→ **WORK REQUIRED**
Please work out how many of the lines below include "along". Only the number should be given.

→ **DATA BELOW**
--------------------------------------------------

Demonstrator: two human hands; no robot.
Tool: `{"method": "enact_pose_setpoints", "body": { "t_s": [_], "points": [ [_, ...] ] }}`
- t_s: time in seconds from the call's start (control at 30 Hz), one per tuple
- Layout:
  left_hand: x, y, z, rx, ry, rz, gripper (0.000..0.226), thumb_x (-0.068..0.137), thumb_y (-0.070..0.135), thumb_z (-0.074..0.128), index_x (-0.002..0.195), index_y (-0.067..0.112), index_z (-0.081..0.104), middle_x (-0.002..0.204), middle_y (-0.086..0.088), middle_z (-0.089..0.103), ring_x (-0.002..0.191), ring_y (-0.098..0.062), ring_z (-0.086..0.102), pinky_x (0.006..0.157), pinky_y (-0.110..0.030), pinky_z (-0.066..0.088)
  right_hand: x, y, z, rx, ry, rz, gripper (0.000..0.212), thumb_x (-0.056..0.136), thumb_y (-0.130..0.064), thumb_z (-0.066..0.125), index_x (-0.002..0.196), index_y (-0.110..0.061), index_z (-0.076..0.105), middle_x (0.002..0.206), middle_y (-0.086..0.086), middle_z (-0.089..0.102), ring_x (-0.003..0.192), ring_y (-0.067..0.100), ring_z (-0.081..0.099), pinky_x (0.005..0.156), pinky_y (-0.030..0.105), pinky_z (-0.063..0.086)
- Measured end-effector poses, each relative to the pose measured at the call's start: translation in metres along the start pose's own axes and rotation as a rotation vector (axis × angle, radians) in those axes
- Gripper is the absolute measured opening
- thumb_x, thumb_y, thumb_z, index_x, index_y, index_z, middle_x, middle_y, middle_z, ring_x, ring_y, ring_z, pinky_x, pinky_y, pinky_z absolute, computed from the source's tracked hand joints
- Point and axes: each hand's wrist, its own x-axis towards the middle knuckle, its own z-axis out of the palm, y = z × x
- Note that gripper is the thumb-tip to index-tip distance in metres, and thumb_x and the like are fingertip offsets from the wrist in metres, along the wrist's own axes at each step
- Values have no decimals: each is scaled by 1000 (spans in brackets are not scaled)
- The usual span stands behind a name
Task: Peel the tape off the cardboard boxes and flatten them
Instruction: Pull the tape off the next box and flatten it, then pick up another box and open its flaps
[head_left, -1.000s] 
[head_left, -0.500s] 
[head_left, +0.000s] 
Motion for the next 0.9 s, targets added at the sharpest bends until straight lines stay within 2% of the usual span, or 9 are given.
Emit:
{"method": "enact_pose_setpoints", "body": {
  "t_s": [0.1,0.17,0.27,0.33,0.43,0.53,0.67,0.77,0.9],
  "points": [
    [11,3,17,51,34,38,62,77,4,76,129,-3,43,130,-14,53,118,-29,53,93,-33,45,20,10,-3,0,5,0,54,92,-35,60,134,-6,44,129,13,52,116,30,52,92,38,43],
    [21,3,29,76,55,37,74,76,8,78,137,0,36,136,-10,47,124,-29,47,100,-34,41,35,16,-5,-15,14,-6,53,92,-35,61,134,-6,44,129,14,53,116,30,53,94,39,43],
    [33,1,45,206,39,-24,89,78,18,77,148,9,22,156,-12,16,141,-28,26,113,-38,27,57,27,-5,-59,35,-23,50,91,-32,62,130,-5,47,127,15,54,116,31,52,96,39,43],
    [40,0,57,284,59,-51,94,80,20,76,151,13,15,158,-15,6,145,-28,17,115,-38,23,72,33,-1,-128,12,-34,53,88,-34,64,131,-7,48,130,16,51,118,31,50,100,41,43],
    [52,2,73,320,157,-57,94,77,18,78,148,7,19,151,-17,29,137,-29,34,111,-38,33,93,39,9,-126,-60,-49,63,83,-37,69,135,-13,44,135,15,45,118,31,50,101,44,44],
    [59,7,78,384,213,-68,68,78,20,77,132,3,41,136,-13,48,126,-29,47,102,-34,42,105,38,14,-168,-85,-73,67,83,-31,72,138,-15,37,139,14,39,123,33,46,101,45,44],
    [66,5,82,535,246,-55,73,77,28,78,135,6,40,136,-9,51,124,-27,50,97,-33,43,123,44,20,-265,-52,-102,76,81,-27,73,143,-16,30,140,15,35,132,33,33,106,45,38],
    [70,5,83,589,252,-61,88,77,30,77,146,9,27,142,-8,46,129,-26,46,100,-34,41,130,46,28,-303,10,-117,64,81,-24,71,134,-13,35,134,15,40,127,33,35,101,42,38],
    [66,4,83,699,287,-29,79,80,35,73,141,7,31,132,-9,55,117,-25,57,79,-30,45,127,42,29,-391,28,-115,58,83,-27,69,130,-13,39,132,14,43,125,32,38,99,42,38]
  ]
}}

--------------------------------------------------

→ **TASK RESULT**
2